**Task description:**
Exactly the lines from the one that holds "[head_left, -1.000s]" to the end of the data below: retype these and nothing else.

**Recorded data:**
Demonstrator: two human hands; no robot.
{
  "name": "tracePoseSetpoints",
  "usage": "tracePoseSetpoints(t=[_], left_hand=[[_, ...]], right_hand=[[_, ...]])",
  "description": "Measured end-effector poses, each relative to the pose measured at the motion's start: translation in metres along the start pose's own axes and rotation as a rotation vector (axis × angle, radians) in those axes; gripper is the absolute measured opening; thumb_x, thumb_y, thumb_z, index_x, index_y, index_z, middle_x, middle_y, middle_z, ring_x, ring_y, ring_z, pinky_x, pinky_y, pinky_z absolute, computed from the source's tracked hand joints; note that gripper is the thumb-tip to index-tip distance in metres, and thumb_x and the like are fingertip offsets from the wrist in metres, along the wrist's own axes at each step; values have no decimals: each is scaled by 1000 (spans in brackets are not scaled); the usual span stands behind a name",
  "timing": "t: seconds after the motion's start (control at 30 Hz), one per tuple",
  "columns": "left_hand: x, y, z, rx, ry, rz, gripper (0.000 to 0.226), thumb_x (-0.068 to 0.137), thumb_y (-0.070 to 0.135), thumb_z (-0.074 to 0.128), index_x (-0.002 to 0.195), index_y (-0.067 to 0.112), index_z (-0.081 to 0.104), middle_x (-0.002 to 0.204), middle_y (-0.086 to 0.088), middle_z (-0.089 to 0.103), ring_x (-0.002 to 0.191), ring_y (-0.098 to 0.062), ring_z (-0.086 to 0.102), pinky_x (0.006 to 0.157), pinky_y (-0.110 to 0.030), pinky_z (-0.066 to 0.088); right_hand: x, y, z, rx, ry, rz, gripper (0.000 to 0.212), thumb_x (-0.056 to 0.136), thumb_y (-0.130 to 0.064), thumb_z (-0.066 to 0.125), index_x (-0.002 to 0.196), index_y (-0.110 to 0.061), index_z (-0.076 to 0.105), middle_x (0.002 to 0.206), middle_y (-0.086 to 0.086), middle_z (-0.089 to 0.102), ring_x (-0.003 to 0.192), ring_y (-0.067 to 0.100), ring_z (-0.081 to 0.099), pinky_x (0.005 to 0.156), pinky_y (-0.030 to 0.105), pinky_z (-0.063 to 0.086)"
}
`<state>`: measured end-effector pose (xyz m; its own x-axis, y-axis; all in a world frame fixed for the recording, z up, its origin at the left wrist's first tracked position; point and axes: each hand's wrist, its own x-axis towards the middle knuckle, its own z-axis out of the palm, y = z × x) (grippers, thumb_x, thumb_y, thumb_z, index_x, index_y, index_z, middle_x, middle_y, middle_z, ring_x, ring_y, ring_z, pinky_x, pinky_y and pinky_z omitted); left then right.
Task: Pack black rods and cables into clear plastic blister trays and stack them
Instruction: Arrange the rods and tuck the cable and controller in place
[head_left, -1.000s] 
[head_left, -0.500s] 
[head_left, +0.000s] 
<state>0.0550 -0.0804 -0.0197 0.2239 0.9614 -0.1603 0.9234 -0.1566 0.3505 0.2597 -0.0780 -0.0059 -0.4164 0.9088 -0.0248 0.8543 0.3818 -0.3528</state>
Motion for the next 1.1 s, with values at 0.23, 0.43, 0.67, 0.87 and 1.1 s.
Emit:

**Response for this exercise:**
[head_left, -1.000s] 
[head_left, -0.500s] 
[head_left, +0.000s] 
<state>0.0550 -0.0804 -0.0197 0.2239 0.9614 -0.1603 0.9234 -0.1566 0.3505 0.2597 -0.0780 -0.0059 -0.4164 0.9088 -0.0248 0.8543 0.3818 -0.3528</state>
Motion for the next 1.1 s, with values at 0.23, 0.43, 0.67, 0.87 and 1.1 s.
Emit:

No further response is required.